化学兵器は、NBC兵器の一角"C"(Chemical)をなす大量破壊兵器のひとつである。一般的には毒ガスとして知られるが、揮発によるものだけではなく、液体が噴霧された霧状の状態を含み、今日の「毒ガス」兵器と呼ばれる物は、常温下に於いて液体(粘度の高いものを含む)の物が多い。マスタードガス(イペリット)やサリンやVXガスなどが著名である。
化学兵器と呼ばれる範囲は時代や条約によって若干異なり、警察の催涙ガスとして現用されるクロロアセトフェノン(CNガス)のように後遺症の恐れは低いものも、化学兵器に含めることがある。化学兵器禁止条約では、2条に化学兵器の提議を置き、このほか特に検証措置の対象とする種類については附属書の表に記載している。日本政府の同条約解釈では、致死率の低いジフェニルシアノアルシンないしジフェニルクロロアルシン(両者の旧日本陸軍呼称「あか剤」)及びCNガス(同じく「みどり剤」)を化学兵器としている。
近代的な化学兵器は第一次世界大戦で登場し、大量に使用された。しかしその後は、禁止条約が発効したことに加え、後述する特性から運用が難しいために実戦使用例は限られている。

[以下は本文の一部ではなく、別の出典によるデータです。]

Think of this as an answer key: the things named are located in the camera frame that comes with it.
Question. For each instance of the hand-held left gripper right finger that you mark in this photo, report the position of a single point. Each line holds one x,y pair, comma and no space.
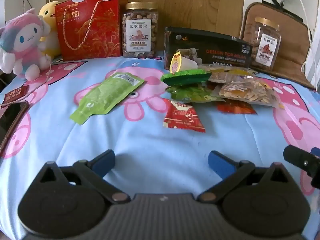
220,165

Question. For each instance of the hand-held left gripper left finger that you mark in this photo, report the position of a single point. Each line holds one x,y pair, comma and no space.
103,162

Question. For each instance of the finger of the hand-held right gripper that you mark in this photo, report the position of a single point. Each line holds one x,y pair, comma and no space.
297,158

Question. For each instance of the dark green snack packet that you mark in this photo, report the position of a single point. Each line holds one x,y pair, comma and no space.
186,78

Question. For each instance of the printed blanket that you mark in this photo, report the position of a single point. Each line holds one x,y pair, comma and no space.
140,140

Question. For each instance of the orange-red snack packet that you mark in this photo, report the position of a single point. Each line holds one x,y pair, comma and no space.
237,108

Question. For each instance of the red snack packet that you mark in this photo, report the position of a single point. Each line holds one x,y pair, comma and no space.
183,117

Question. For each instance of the light green spout pouch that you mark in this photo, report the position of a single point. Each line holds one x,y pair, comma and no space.
107,95

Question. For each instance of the leaf green snack packet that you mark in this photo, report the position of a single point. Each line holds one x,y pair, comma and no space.
192,94

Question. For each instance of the clear packet of seeds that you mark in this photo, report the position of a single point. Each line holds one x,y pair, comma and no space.
252,92

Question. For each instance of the clear packet of dried fruit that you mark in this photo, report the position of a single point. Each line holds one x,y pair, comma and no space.
227,74

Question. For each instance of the brown cushion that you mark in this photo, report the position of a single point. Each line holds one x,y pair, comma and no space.
292,55

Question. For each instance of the dark red small packet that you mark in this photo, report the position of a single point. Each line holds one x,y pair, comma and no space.
13,95

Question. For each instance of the gold-lid jar of pecans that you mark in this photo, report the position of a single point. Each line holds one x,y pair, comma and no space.
266,47

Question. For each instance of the black printed box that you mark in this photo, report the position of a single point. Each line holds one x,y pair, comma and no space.
220,47

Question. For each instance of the red gift box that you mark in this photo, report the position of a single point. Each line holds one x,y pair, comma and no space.
95,35

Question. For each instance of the gold-lid jar of nuts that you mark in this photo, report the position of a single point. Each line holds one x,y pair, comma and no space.
140,35

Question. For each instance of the pink plush toy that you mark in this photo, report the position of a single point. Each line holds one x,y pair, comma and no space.
25,45

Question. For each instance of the yellow plush duck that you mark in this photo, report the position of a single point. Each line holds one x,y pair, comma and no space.
48,12

初期には有害で人体を蝕む化学反応を起こす物が利用されたが、1930年代後半にはサリンなどに代表される神経性の毒物(神経ガス)が開発された。神経性の毒物は、神経系の信号伝達を不可能にして破壊する事から、少量でも致命傷となり、生存しても予後が悪く運動機能や感覚機能に後遺症が残りやすいとされる。また人体の代謝機能を破壊し、徐々に人体を蝕む薬品もあり、即効性は無いものの致死性のこれら兵器では、予後は極めて悪い。致死率は低くとも重篤な後遺症の危険性があるものもある。
冒頭で述べたように、毒ガスとは称しても常温・常圧では液体や固体の物が多く、霧状や微粉末にして散布したり、砲弾や爆弾に充填して爆発の衝撃で飛散させることによって兵器としての効果を発揮させる。ミサイルやロケット弾の弾頭、さらには地雷や手榴弾に充填させる方法で使用されることもある。常温で塩素などは、ボンベに充てんして戦場に流出させる方法もある。なお、過去には毒ガス以外に刃物に毒物を塗るといった研究もされているが、近代戦での実用例はない。
即効性と遅効性
即効性:殺傷目的(例:サリン、VXガス)
遅効性:環境汚染目的(例:マスタードガス)
即効性のものは主に戦場において敵兵士を即時に殺傷することを目的としている。一般に殺傷能力の点では優れるが、環境中に放たれてから分解されるまでの時間が短く、加害の持続効果はあまりない。神経ガスの多くが該当する。
遅効性のものは、即効性のものより一般に殺傷能力の点では劣るが、環境中での分解に時間がかかるため、長時間散布地域一帯を汚染する効果がある。場合によってはその汚染事実が被害側には容易に判別できないために、汚染の拡大が期待でき、拡大後に効果が生じることになる。戦場であれば比較的後方の補給路や集積地、又は都市部や農地への無差別的な攻撃によって、補給能力、産業経済、政治、医療負担などの多様な方面から継戦能力を減殺する目的で使用される。ただし、第一次世界大戦などでのマスタードガスのように前線利用がされることもある。
超遅効性の化学兵器であれば、接触後、数年から十数年、あるいは数十年経過したのち効果を表す。
『ウィキペディア(Wikipedia)』引用
化学兵器は即効性のものと遅効性のものが存在するようです。